Not only that, at the bottom, there is an internal crater from where volcanic materials such as ash, pyroclasts (fragments of magma) and gases are emitted, that measures 189 meters wide
In fact, thanks to the Digital Elevation Model or DEM generated from images taken by the drone, researchers were able to calculate the volume of material that would fit in that hole: 2.3 million cubic meters, the equivalent of 165,000 truck loads.
According to Paulo Ruiz, a geologist at the National Laboratory of Materials and Structural Models (Lanamme) at the University of Costa Rica (UCR), the erupted material so far has been old, but if the 2.3 million cubil meters had been juvenile material, we would be at the first level of the explosive index.
Ruiz said the flyovers were done in March 2016, “just before the eruptions of April and May of that year, which changed the volcanic system.”
Ruiz added that to define the date and flight plan for the drone, weather and seismic activity had to be monitored so that “there were no earthquakes.”
The images taken were processed at the Lanamme laboratory using the Agisoft 3D modeling and mapping software.
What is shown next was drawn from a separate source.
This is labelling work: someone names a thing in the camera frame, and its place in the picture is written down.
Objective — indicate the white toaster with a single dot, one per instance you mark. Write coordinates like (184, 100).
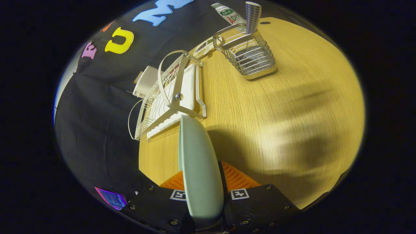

“Our DEMs will be very useful in understanding how craters form during eruptions,” Ruiz said.
Thanks to this model, the researchers observed that the gap that opened on the side wall of the southwest (active) crater in 2010 when it began eruptive activity, generated a terrace 60 meters long, 35 meters wide and 81 meters deep
“The other thing we have seen is that the central (non-active) crater has been filling up because the ash (from the active crater) is falling there, fill by the runoff,” said the geologist.
“If we were to fly again, I’m sure we would see a lot of changes that happened from year to year,” said Ruiz, who clarified that this is the goal and this year they have not yet flown over the crater because volcano activity has not permitted it.